Dove si parla di mafia, certo: siamo nel 1994, lo Stato ha iniziato a reagire alle stragi del 1992-93, le famiglie palermitane sono state in parte decapitate, si scalpita per prendere la reggenza di quella provincia. E allora servono nuove strategie, il tritolo non basta più, occorre capirci di finanza, entrare nel mondo delle banche, sapere investire i capitali in settori puliti. La famosa pace imposta da Provenzano dopo la cattura di Riina.

Ecco perché doveva arriva a Catania questo “nipotuzzo” da Milano.

Alberto si ritrova, dolorante per la caduta in moto, disteso su un letto dentro la tana del lupo, con “un cuore d’asino e uno di lione” come avrebbe detto il maestro Camilleri. Prendere e scappare, appena possibile. O rimanere lì dentro e fare il suo mestiere.

Ma dentro questo romanzo, che è anche pensato come soggetto cinematografico come racconta il figlio a fine libro, c’è anche dell’altro.

C’è una donna come Teresa, giovane sposa di un mafioso finito in carcere che si innamora proprio di Alberto-diventato-Luca, per quel suo essere così dolce, così poco uomo di mafia.

Voglio morire, Luca.
– Cosa dici, Teresa. Su, qui ti vogliono tutti bene.
– Un bene da uomini. Tu sei diverso.
– Come, sono diverso.

Tu sei buono, dolce, gentile, intelligente, e mi fai godere. Sei meno uomo di tutti gli altri.

C’è un dottore, uno che avrebbe dovuto fare il giuramento di Ippocrate e che invece si trova a fare da psicanalista al boss, Saverio Sparaciano, che deve raccogliere le confessioni di quest’ultimo e a cui suggerisce di tornare alle origini, al suo “status ante”, se vuole guarire dalla sua depressione. Che lasciasse stare l’informatica, cosa c’è di meglio che di un morto ammazzato ogni tanto?

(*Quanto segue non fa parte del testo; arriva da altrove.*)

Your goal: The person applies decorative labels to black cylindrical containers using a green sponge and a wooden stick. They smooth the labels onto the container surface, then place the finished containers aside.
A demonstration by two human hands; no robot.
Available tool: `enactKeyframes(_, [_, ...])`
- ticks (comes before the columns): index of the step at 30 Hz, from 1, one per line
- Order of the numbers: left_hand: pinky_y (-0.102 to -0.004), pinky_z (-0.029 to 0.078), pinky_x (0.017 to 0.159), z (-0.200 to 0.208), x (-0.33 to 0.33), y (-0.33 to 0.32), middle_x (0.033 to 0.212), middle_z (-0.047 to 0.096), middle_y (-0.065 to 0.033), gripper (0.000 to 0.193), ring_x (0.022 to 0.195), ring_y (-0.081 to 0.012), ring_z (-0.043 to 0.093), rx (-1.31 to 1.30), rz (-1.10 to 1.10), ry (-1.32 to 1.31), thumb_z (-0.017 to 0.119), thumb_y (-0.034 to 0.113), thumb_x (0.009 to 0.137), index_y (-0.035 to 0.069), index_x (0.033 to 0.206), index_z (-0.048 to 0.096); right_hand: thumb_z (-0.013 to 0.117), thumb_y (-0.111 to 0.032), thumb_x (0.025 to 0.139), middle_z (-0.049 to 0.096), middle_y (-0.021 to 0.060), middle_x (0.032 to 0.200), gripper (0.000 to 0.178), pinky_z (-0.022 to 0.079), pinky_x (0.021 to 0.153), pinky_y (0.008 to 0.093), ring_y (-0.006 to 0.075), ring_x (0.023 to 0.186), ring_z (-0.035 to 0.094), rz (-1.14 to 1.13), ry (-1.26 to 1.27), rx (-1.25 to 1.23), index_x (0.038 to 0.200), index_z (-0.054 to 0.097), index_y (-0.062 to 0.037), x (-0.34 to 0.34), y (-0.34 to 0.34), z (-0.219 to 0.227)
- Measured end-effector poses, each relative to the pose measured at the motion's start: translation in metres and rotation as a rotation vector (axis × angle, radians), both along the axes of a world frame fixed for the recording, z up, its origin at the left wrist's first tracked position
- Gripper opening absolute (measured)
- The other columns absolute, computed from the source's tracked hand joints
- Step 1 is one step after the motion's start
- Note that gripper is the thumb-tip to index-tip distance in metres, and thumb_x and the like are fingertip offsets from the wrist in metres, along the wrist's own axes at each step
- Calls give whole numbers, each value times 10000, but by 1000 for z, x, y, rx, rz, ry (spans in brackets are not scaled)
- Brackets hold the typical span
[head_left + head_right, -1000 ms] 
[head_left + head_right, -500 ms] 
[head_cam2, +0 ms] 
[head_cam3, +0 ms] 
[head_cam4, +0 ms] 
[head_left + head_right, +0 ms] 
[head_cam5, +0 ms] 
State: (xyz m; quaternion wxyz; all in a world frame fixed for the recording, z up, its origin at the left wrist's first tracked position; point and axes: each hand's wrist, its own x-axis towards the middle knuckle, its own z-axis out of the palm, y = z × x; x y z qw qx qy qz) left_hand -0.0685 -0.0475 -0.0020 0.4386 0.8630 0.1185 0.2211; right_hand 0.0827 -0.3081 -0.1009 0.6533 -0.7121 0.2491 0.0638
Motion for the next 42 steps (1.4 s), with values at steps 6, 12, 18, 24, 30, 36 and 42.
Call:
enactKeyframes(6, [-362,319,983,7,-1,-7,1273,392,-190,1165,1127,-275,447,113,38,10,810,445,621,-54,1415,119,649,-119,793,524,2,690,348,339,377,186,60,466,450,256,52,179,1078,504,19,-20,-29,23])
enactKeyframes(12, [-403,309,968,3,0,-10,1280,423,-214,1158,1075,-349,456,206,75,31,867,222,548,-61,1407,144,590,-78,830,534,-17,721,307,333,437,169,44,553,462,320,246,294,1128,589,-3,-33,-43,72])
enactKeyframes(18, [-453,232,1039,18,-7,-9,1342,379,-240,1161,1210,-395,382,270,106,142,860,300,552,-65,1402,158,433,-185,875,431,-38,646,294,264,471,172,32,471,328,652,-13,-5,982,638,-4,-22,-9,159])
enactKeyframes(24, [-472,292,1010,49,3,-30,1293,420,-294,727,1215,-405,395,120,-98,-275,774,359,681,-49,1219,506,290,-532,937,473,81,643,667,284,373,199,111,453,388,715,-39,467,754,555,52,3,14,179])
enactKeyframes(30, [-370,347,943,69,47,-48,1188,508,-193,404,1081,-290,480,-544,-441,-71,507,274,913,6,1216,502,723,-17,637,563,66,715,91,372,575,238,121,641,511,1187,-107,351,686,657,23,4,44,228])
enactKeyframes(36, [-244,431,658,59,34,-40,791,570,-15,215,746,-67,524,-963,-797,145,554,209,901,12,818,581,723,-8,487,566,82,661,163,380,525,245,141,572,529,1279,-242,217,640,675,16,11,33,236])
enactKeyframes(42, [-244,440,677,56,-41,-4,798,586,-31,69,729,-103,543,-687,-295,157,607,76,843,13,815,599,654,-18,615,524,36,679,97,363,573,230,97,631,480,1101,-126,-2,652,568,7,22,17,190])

Nello status ante io facevo uccidere e uccidevo – gli ricordò Saverio lapidario.

Ebbè, questo è. In primis la salvazione del paziente.

(Avete presente il film Un boss sotto stress, con De Niro? Ecco, gli americani non hanno inventato niente.)

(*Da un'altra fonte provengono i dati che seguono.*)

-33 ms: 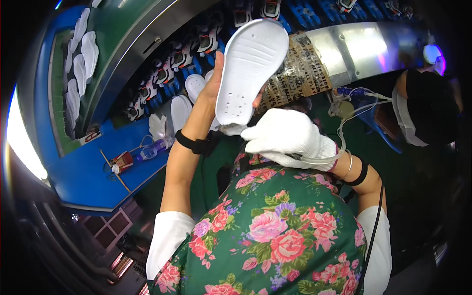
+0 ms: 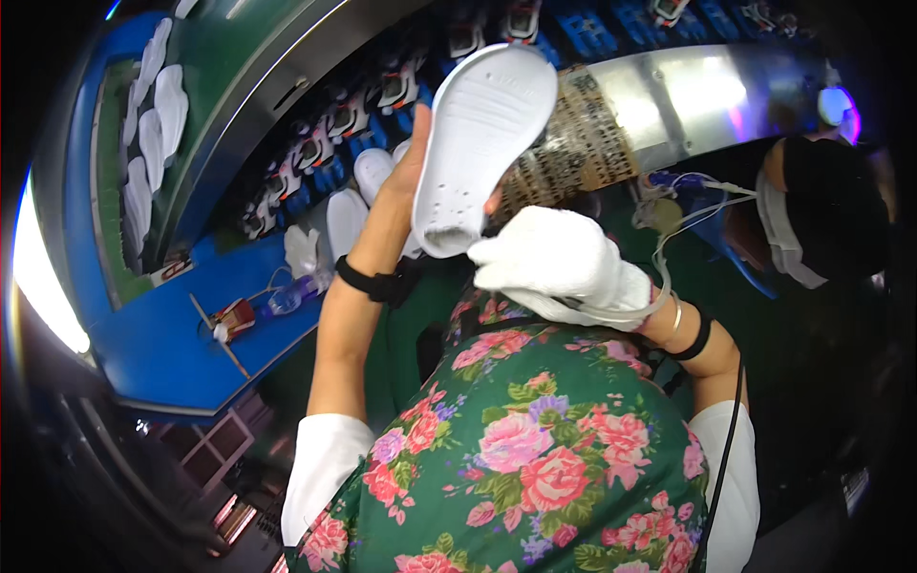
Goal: Applying glue or adhesive to the inside of white shoe soles using a brush on a manufacturing line.
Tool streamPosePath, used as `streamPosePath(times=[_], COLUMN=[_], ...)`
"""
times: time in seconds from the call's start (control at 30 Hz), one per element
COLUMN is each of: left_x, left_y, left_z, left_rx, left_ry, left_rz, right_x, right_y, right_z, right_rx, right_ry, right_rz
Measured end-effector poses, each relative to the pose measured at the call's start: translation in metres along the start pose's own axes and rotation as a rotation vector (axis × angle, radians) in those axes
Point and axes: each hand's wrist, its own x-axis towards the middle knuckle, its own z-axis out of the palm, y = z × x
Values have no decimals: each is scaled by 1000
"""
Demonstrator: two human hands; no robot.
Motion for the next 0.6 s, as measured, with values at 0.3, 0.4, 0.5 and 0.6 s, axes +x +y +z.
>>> streamPosePath(times=[0.3, 0.4, 0.5, 0.6], left_x=[-53, -46, -23, -34], left_y=[-24, -28, -30, -22], left_z=[-31, -1, 33, 16], left_rx=[-57, -144, -116, -154], left_ry=[301, 576, 628, 595], left_rz=[142, 212, 381, 221], right_x=[-1, 12, 21, 18], right_y=[-13, -6, -2, 10], right_z=[11, 5, -5, -15], right_rx=[724, 414, 282, 201], right_ry=[337, 437, 365, 296], right_rz=[693, 636, 555, 442])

Ma lo stesso Alberto-Luca deve raccogliere lo sfogo di questo “boss sotto stress” (come il titolo del film con De Niro (gli americani non hanno inventato niente..):

Mi sfogo con te perché oltre alla testa tieni cuore. Dimenticherai quanto ti dico, solo questo ti chiede tuo zio. Luca, io sto male. Non di corpo. Quanto a corpo soltanto non vado, ho una stitichenza imbattibile. Di origine psicologica ..

Si ride leggendo questi dialoghi che ci portano, a modo loro, dentro “il cuore del mafioso”: d’altronde non è forse vero che per comprendere la mafia non basta leggere i rapporti dei magistrati o degli agenti della Dia, col loro pesante linguaggio burocratico?

Come si trova a pensare lo stesso Alberto, “se al macabro e alla psicopatologia non si univa il disprezzo che derivava dall’ironia, i mafiosi non potevi riferirli”.